4.2 **Rewrite Strategy & Weighting**
- Update planner prompt to generate staged rewrites:
- `rewrite_1`: conservative paraphrase.
- `rewrite_2`: adds synonymous term / clarifies entity.
- `rewrite_3+`: higher semantic drift or alternative framing.
- After plan normalization (`search-plan.service.ts`):
- Compute embedding-based cosine similarity between original question and each rewrite.
- Drop rewrites below a floor (e.g., <0.35) or route them to lexical-only usage.
- Derive per-rewrite weights (e.g., `weight = clamp(similarity, 0.6, 1.2)`) and supply to `runHybridSearch`.
- Similarity calculations use fresh embedding API calls (no caching) for both the question and rewrites within the request.
- In hybrid service, apply weights when aggregating vector scores (weighted max/avg instead of pure max) so high-quality rewrites contribute proportionally.
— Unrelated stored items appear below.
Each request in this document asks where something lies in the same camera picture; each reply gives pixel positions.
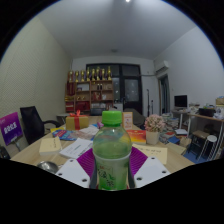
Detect computer monitor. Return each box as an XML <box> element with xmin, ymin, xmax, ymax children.
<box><xmin>173</xmin><ymin>94</ymin><xmax>188</xmax><ymax>108</ymax></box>

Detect blue book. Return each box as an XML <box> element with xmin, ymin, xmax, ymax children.
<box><xmin>51</xmin><ymin>129</ymin><xmax>78</xmax><ymax>142</ymax></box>

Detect orange red book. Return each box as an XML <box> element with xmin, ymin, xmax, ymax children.
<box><xmin>126</xmin><ymin>129</ymin><xmax>147</xmax><ymax>144</ymax></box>

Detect black office chair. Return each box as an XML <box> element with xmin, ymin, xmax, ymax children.
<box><xmin>19</xmin><ymin>105</ymin><xmax>62</xmax><ymax>145</ymax></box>

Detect orange standing card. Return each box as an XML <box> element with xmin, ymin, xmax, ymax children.
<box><xmin>122</xmin><ymin>111</ymin><xmax>134</xmax><ymax>130</ymax></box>

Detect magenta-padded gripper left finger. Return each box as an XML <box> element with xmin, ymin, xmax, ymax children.
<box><xmin>55</xmin><ymin>147</ymin><xmax>98</xmax><ymax>189</ymax></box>

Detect potted pink flowers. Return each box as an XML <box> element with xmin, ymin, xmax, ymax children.
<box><xmin>144</xmin><ymin>114</ymin><xmax>166</xmax><ymax>146</ymax></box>

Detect yellow gift box red ribbon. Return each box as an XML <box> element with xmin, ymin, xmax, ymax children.
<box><xmin>65</xmin><ymin>110</ymin><xmax>90</xmax><ymax>131</ymax></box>

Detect white paper document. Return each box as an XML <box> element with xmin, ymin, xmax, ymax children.
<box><xmin>59</xmin><ymin>137</ymin><xmax>94</xmax><ymax>160</ymax></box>

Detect wooden shelf unit with trophies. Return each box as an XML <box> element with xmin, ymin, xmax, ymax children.
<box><xmin>64</xmin><ymin>65</ymin><xmax>115</xmax><ymax>114</ymax></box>

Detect white round stool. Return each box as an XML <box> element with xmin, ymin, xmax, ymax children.
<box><xmin>199</xmin><ymin>134</ymin><xmax>218</xmax><ymax>160</ymax></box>

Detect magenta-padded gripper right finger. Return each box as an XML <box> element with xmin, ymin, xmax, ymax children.
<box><xmin>129</xmin><ymin>146</ymin><xmax>172</xmax><ymax>189</ymax></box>

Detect purple sign board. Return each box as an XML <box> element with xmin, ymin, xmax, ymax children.
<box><xmin>0</xmin><ymin>111</ymin><xmax>24</xmax><ymax>146</ymax></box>

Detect yellow notepad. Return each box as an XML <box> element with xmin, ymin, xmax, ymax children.
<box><xmin>38</xmin><ymin>136</ymin><xmax>63</xmax><ymax>156</ymax></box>

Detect white wall air conditioner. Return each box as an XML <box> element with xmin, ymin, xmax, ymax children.
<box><xmin>153</xmin><ymin>59</ymin><xmax>170</xmax><ymax>74</ymax></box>

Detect small metal bowl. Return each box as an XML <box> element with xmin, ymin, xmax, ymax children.
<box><xmin>36</xmin><ymin>160</ymin><xmax>60</xmax><ymax>174</ymax></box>

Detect green drink bottle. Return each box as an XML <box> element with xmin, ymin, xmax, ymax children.
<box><xmin>92</xmin><ymin>110</ymin><xmax>133</xmax><ymax>192</ymax></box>

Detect wooden side desk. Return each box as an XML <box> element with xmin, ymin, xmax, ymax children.
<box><xmin>171</xmin><ymin>109</ymin><xmax>224</xmax><ymax>158</ymax></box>

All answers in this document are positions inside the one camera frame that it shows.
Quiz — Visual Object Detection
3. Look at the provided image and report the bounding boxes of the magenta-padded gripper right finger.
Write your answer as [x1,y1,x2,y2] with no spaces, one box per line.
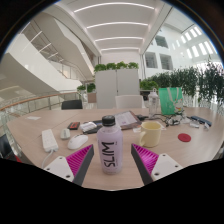
[130,143,184,186]

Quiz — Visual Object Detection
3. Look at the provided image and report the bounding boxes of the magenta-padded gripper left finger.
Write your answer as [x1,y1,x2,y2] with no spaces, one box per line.
[43,143,95,187]

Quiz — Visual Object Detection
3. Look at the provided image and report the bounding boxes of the purple drink bottle black cap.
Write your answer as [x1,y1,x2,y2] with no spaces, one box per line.
[96,114,124,176]

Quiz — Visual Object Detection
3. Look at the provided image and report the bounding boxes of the clear plastic water bottle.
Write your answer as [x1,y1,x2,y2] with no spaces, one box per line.
[147,88,160,118]

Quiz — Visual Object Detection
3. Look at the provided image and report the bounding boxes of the white computer mouse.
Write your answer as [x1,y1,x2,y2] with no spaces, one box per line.
[67,133,90,151]

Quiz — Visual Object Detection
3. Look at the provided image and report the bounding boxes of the cream yellow mug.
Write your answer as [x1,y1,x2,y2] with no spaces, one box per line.
[138,120,163,148]

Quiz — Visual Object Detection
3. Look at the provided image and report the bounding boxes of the small grey-white mouse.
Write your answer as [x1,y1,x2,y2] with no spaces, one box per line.
[60,128,72,140]

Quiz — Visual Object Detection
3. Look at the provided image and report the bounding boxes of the red and black small box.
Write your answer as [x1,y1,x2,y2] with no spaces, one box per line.
[67,121,81,131]

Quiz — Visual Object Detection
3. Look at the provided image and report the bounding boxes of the white card pack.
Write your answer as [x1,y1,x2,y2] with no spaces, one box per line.
[79,121,98,133]

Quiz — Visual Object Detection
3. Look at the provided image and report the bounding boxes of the white power strip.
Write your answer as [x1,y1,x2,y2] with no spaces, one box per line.
[41,128,60,153]

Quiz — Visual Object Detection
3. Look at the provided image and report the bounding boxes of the black power adapter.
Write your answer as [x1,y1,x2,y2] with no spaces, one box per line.
[135,114,149,122]

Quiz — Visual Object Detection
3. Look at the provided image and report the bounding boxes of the flat round red coaster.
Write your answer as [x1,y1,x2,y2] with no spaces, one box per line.
[177,132,192,143]

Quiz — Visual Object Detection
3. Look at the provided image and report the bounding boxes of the open printed booklet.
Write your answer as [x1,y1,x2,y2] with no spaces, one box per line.
[114,110,143,131]

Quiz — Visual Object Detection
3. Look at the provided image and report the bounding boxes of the black chair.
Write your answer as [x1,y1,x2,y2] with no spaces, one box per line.
[60,99,84,111]

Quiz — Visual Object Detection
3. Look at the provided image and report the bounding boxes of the white chair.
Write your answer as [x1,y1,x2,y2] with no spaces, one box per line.
[114,94,144,109]

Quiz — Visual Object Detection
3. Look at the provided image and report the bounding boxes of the green tote bag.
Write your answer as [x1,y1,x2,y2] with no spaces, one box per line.
[158,86,185,116]

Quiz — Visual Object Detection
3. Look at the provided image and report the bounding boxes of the glass railing with wooden handrail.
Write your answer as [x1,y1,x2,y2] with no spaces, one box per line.
[0,90,83,118]

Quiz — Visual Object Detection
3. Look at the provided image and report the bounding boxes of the small planter with green plants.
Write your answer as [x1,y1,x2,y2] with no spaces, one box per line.
[76,82,98,104]

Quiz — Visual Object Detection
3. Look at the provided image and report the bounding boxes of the white cabinet topped with plants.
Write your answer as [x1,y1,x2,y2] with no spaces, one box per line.
[93,61,141,109]

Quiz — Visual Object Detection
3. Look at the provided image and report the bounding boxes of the row of green potted plants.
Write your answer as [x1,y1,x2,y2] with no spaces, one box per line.
[139,59,224,108]

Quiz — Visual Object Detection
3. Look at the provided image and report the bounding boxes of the ceiling light strips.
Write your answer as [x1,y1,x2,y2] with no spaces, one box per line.
[73,1,156,53]

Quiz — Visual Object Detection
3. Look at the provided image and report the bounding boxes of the white power strip cable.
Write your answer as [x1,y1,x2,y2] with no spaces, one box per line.
[41,149,56,169]

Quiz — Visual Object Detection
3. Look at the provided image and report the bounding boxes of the tangled black cable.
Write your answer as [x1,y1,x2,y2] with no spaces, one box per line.
[151,113,188,128]

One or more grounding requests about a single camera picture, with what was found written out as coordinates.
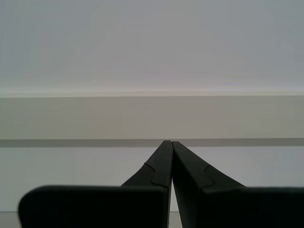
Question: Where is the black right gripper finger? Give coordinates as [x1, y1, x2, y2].
[18, 140, 173, 228]
[171, 141, 304, 228]

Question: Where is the long beige wall board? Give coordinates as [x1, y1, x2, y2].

4.3 **Keyword Constraints & Quality**
- Modify `planSchema` / prompt: keywords must be single Korean/English tokens (no spaces), trimmed, 1–5 items.
- In normalization, enforce `.slice(0,5)`, drop tokens <2 chars or containing whitespace/punctuation (except hyphen/underscore if needed).
- Extend text search to run over `[question, ...filtered rewrites]` for lexical recall or compute textual similarity per rewrite (optional v2 step).

4.4 **Repository/Data Adjustments**
- Update `findSimilarChunksV2` / `textSearchChunksV2` to return `chunk_index`, `post_created_at`, and optionally `post_tags` for downstream boosts.
- Tag aggregation via `post_tag` ⇔ `tag` should be added only if such tables exist; otherwise return `[]` and skip joins.
- Switch dedup key to `${postId}:${chunk_index}` to avoid string-heavy keys.
- Filters wiring: Do NOT add `filters.category_ids` to the plan. Keep the plan schema limited to `filters.time`.
- Use `categoryId` from the controller as a server-side pre-filter only.
- Derive `from/to` from the normalized plan time window (label → absolute) and apply in repositories.
- Respect `plan.limit` at the final slicing stage.
- Keep retrieval as exact KNN on `pgvector` (ORDER BY `<=>`); `top_k` stays per-source fetch size while final slicing respects `plan.limit`.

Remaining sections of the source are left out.